Dang homie, you guys got hungry bears to deal with, and they even swim .Be safe on the ride . Wish I could go . Michael / Dodgerblue ...


----------



## tikicruiser (Aug 15, 2015)

It's 4:45 it's it say's 104 degree's outside my back door. Is the ride still on?


----------



## rustjunkie (Aug 15, 2015)

u bet! I'm headed out in a few, see u at Library Park


----------



## fordmike65 (Aug 15, 2015)

Let's ride the shady side of the street.


----------



## Schwinn499 (Aug 16, 2015)

fordmike65 said:


> Let's ride the shady side of the street.
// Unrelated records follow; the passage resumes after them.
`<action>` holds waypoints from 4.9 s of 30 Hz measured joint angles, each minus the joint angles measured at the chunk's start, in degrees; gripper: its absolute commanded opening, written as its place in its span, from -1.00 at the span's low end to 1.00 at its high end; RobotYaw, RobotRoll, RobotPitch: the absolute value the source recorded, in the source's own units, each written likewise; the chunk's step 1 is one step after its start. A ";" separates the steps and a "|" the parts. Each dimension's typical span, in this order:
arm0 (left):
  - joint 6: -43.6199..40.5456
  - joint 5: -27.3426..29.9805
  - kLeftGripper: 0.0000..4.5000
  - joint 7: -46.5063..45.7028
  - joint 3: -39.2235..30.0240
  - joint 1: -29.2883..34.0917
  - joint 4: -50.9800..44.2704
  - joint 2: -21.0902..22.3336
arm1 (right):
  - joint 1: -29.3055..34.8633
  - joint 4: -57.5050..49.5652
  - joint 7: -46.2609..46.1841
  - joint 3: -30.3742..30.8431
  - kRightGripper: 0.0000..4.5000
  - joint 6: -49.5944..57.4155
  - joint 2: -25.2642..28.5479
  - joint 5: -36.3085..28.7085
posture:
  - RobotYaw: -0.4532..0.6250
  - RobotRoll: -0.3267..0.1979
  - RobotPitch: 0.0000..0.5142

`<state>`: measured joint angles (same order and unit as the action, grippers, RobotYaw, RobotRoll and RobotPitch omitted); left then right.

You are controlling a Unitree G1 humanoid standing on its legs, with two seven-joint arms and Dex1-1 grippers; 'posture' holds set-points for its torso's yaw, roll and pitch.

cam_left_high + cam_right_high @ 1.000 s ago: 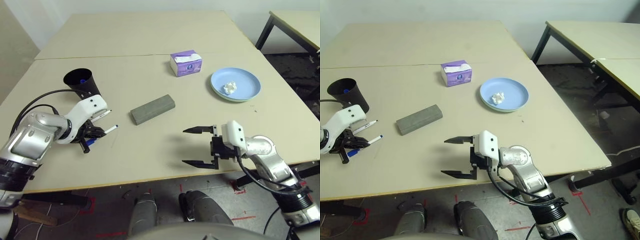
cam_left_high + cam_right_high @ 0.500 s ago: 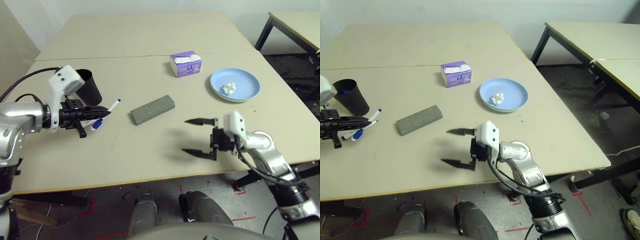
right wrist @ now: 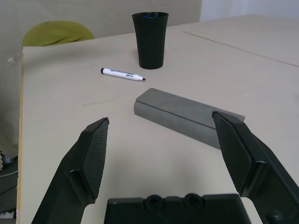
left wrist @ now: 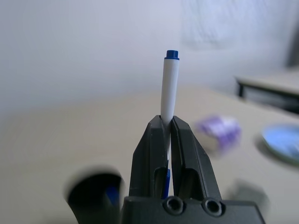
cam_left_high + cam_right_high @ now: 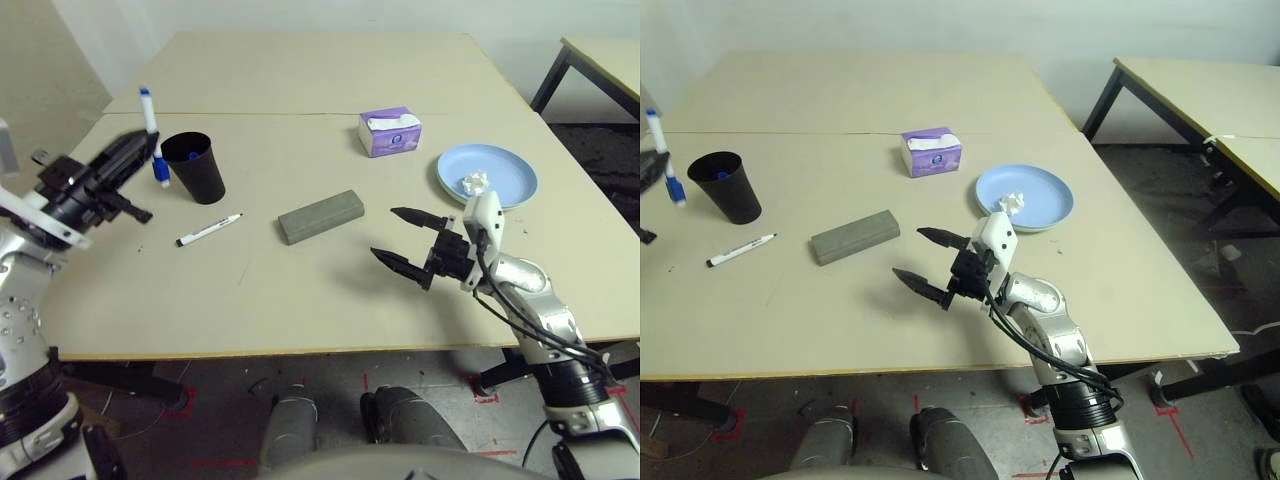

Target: Organize and tidy the items on the table.

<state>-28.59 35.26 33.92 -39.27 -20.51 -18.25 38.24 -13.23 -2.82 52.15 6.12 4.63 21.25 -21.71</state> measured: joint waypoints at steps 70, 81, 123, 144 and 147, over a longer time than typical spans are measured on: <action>37.34 -20.72 0.99 -5.66 20.37 -16.74 54.28 -0.73 | 2.76 -5.68 2.36 1.31 1.00 1.83 3.69 1.04 | -0.22 0.25 -0.50; 15.87 -10.03 0.99 25.71 20.31 -5.32 32.75 24.29 | 0.94 -3.07 8.87 3.96 1.00 -2.48 2.48 0.41 | -0.14 0.25 -0.48; 13.83 -34.76 0.99 34.22 44.08 -14.80 49.48 19.28 | 2.11 -5.56 6.13 5.78 1.00 -1.93 1.56 1.57 | -0.31 0.25 -0.44; 14.54 -37.64 0.99 30.84 44.91 -16.18 55.08 15.92 | 2.19 -8.16 5.45 6.30 1.00 -0.42 1.59 1.51 | -0.33 0.25 -0.45; 14.63 -37.64 0.99 30.42 44.88 -16.18 55.10 15.64 | 2.18 -8.45 5.43 6.33 1.00 -0.01 1.59 1.50 | -0.34 0.25 -0.45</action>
<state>-13.96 -2.38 64.34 5.61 -36.69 36.85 53.88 -11.05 -11.26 57.58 12.45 4.62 22.84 -20.21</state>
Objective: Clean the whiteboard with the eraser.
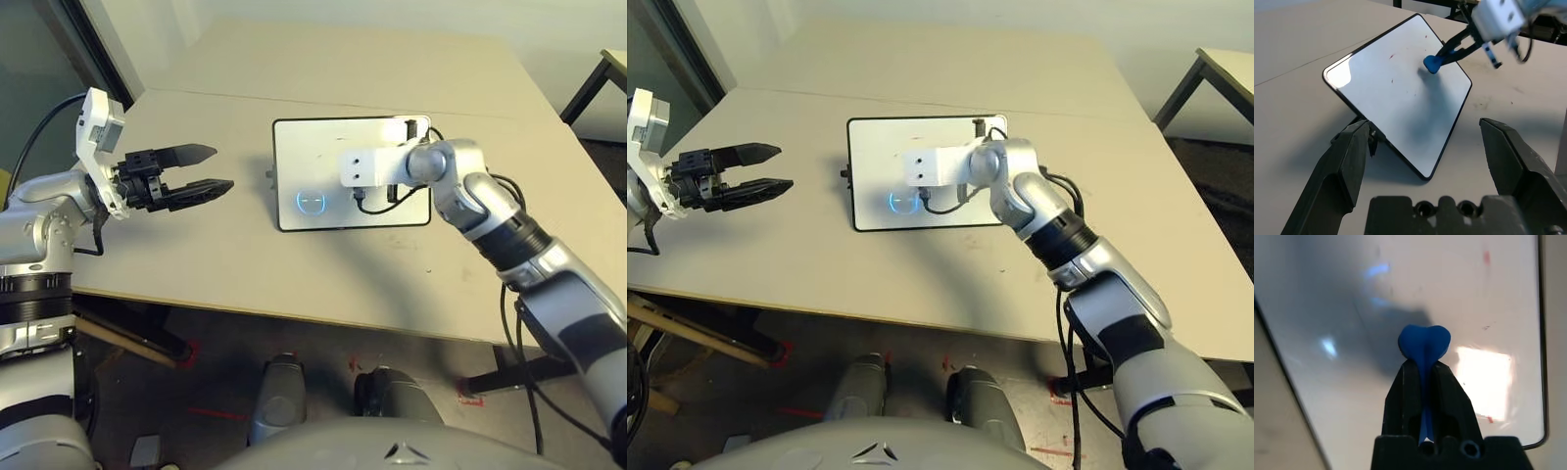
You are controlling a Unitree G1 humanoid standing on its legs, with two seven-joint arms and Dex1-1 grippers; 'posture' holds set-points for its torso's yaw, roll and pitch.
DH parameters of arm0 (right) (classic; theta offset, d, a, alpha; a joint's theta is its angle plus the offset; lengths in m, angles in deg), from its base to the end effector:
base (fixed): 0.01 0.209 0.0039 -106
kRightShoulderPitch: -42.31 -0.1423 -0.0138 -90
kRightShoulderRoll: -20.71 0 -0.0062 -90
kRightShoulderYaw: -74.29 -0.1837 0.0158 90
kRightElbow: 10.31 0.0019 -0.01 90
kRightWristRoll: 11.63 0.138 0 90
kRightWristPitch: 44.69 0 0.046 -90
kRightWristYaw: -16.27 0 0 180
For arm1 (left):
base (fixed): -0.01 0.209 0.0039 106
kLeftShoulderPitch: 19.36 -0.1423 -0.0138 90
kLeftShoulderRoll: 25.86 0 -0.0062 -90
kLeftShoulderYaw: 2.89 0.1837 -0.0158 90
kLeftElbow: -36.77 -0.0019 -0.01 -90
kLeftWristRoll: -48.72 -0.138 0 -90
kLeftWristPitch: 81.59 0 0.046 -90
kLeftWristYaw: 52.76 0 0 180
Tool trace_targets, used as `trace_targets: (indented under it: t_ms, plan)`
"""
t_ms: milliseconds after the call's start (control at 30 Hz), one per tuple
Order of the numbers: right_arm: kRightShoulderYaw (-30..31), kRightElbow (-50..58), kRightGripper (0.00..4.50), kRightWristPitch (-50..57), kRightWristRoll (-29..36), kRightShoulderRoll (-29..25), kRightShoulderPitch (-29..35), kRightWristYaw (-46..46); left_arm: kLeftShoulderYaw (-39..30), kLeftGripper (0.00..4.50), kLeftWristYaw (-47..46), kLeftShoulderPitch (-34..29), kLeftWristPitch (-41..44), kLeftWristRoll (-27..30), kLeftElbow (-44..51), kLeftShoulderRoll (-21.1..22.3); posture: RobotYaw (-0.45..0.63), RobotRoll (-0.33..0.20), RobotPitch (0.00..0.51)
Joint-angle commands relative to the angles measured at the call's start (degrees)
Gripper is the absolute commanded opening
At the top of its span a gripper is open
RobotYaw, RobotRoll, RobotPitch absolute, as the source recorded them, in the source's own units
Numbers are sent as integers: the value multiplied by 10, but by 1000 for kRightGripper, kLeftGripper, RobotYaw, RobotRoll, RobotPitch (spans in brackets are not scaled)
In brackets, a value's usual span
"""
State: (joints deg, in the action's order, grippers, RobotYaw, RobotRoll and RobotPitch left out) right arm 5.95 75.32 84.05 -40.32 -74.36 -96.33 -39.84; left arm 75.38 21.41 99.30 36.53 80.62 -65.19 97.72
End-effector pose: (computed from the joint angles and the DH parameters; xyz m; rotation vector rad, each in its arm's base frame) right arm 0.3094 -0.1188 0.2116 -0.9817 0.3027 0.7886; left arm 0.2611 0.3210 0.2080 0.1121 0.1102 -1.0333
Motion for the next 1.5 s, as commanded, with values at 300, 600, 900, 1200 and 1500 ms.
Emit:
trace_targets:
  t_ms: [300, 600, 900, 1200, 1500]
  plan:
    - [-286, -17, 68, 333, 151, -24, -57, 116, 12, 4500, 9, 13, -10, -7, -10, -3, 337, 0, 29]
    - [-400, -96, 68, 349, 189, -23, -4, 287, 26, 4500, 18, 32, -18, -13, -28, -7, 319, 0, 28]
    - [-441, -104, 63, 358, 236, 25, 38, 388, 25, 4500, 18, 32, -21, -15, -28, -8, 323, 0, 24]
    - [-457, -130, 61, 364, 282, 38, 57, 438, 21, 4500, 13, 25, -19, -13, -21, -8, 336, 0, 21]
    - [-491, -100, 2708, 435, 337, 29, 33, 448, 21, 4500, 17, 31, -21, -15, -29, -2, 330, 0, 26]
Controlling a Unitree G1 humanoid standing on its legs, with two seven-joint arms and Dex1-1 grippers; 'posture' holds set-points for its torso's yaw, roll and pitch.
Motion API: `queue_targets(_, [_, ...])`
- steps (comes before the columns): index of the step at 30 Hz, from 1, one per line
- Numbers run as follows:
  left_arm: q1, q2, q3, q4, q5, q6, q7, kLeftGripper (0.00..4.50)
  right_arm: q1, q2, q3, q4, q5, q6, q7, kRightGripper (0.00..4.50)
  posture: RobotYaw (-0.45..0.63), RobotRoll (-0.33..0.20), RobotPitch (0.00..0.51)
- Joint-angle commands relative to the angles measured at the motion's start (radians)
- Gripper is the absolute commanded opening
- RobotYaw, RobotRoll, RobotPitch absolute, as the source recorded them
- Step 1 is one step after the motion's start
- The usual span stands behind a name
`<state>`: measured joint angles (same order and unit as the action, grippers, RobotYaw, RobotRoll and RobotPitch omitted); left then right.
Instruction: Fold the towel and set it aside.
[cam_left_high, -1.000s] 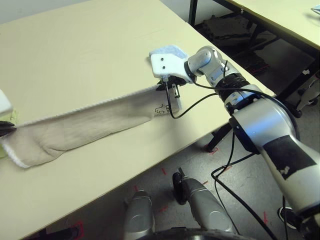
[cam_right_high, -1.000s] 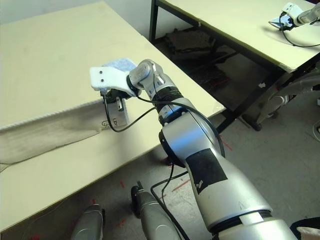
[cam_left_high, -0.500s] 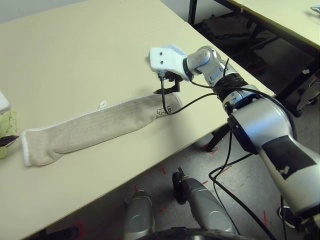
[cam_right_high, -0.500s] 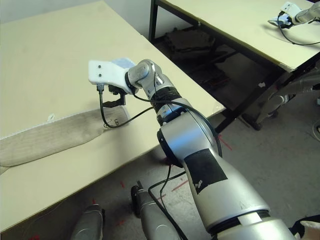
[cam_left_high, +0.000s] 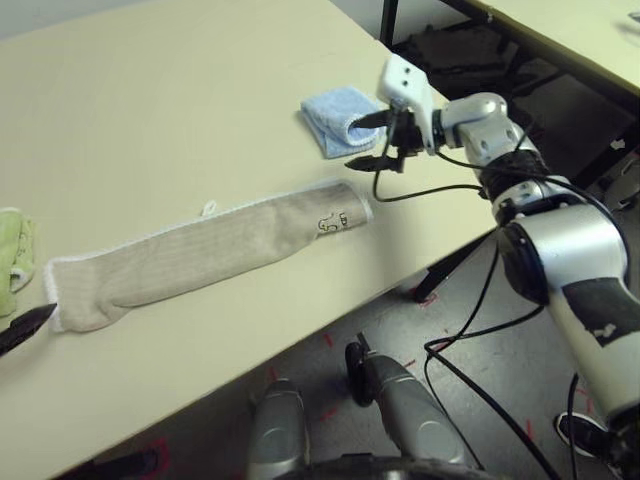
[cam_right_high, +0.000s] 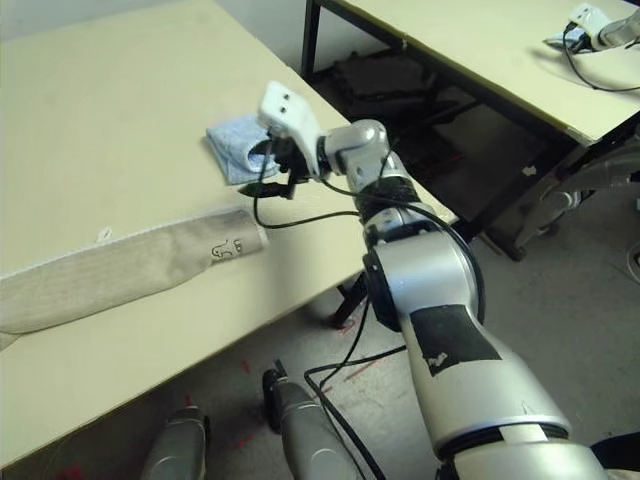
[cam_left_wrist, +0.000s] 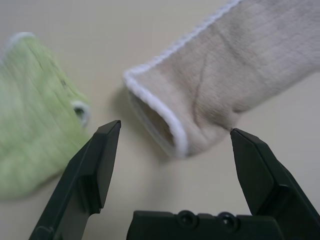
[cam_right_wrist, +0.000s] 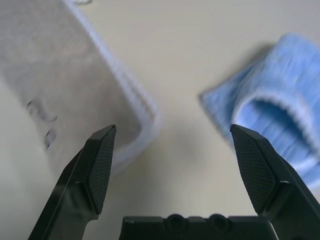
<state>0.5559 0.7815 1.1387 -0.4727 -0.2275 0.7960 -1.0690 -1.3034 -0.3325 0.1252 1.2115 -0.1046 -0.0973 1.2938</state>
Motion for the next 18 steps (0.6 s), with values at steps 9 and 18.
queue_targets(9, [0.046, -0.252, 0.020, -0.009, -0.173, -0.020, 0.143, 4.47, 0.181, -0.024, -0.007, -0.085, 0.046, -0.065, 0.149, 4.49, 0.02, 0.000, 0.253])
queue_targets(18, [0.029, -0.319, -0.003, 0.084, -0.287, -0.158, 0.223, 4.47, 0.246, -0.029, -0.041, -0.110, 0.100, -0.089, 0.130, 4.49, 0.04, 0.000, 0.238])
Nothin but shade now...ready to ride borracho?


----------



## rustjunkie (Aug 16, 2015)




----------



## fordmike65 (Aug 16, 2015)

Great ride last night! Got off work a lil late so Andy & I met up with the rest of the riders at Market Grille. Nice slow ride down the bike trail, around town & then met up with my girl & her friend at Villa Catrina for dinner,margaritas & beer. Wish I coulda taken pics but my phone was dead. See you next month...


----------



## tripple3 (Aug 16, 2015)

fordmike65 said:


> Great ride last night! Got off work a lil late so Andy & I met up with the rest of the riders at Market Grille. Nice slow ride down the bike trail, around town & then met up with my girl & her friend at Villa Catrina for dinner,margaritas & beer. Wish I coulda taken pics but my phone was dead. See you next month...




Fun time.  didn't take very many pics either but I did get one of Mike and Scott. 









And my 36 electric in front of the coolest bike shop around today…


----------



## fordmike65 (Aug 16, 2015)

By the looks of those pics, maybe I better lay off the brews for a while


----------



## Eric (Aug 16, 2015)

Looks like a fun ride.  I wish I coulda been there.  I will be at the next one.


----------



## mrg (Aug 16, 2015)

Mike in shorts, it must of been Hot! Was going but got a offer for pool/BBQ so maybe next time.there's that dog again, my daughter calls him my grandog!


----------